The case of Knowing vs. Remembering ( a study of \\. )


Some time ago, I needed to enter in a Win server via RDP. It was a pain but fortunately a good friend of mine at that time helped me out with the “Domain” section when trying to establish a connection. TL;DR It worked, and in a really simple and straight to the point fashion.

Trouble is, my memory now betrayed me, and this is the small tale I have to tell you about it.

I needed (again) to connect to a Win machine via RDP (no work involved this time), and I had a bare figment of a memory that it was something along the lines of \. - Still, I wasn’t really sure, and so I asked GPT, if it knew something about it. It didn’t. So I reverted back to Google asking the best I could muster and remember what was the simplest way to connect to “This PC” using a domain within RDP for windows. Still, no anwswers.

I stalled. I was doubting myself. I had a vague memory that it was somewhere along the lines of that \. but I wasn’t really sure if it was really that. I wasn’t sure because mostly I couldn’t understand what it this. And this is the real important part.

You see, I had memorized correctly, it seems. Later after some frustration I tried to connect with the \. in the Domain section, after several minutes of frustration trying to research for the answer online but nowhere to be found. I was doubtful, but I tried, and guess what? It worked. Flawlessly

The answer was all along ‘\.’ and I had it at the start. But I wasn’t sure. I thought it was wrong. It was the correct option all along, but I wasn’t aware of that. I wasn’t aware because I had only remembered I had not commited it truly understanding it since the first time. It had worked before, I guess I could remember in the future and use if needed and promptly forgot about it.

Issue is, I did remember in the future, but I didn’t know anymore if it was really for the purpose that I was seeking, and worse yet I did not know its true meaning behind \. in the first place.

What the \. truly meant:

for DOMAIN: . and for Username: user

it translated as:

.\user

Which meant in reality:

“Authenticate this user agains the local account database on the target machine.”

Not Active Directory Not a remote domain Not a Kerberos realm

The dot just meant “the local computer” in question.

That would be equivalent of:

computername\user

I had the correct answer to connect to the standalone server all along.

The problem was: I didn’t have the proper understanding.

I could and indeed managed to remember the “aesthetic” part of the comand.

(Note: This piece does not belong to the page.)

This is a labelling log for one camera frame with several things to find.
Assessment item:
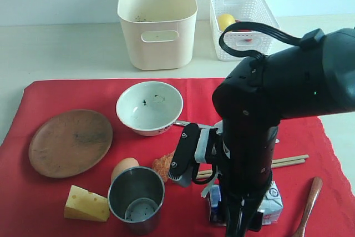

But by not truly knowing or being sure of its function inside of that context, even though I remembered it correctly, I couldn’t convince myself that it was in truth the answer for what I was seeking out in the first place.

Sometimes we have the right answers, but we doubt that they are the correct ones for us and the cases we need to solve. Not because they are wrong, but because we didn’t know (how) they were correct in the first place.

That is, until the moment that I tried to check and ran the \. on the domain name and could log in successfully as I expected in the first place. I still wasn’t sure, but I took a step of faith, and in this case my faith in my memory (which always betrays be) was correct.

So, then, maybe, we just need do some more experiments in controlled environments, check things up, make annotations, and most of all, understand why something is the way it is, before just commiting to memory.

I know it is trouble, it takes time and effort, but maybe, in the overall scheme of things, that might save us big time.

This, ladies and gentleman, was the tales of a \. crossing my mind and not entirely commiting to memory. Well, that was it then, now I believe it is way more solidified.

Thanks for tuning in.

Peace.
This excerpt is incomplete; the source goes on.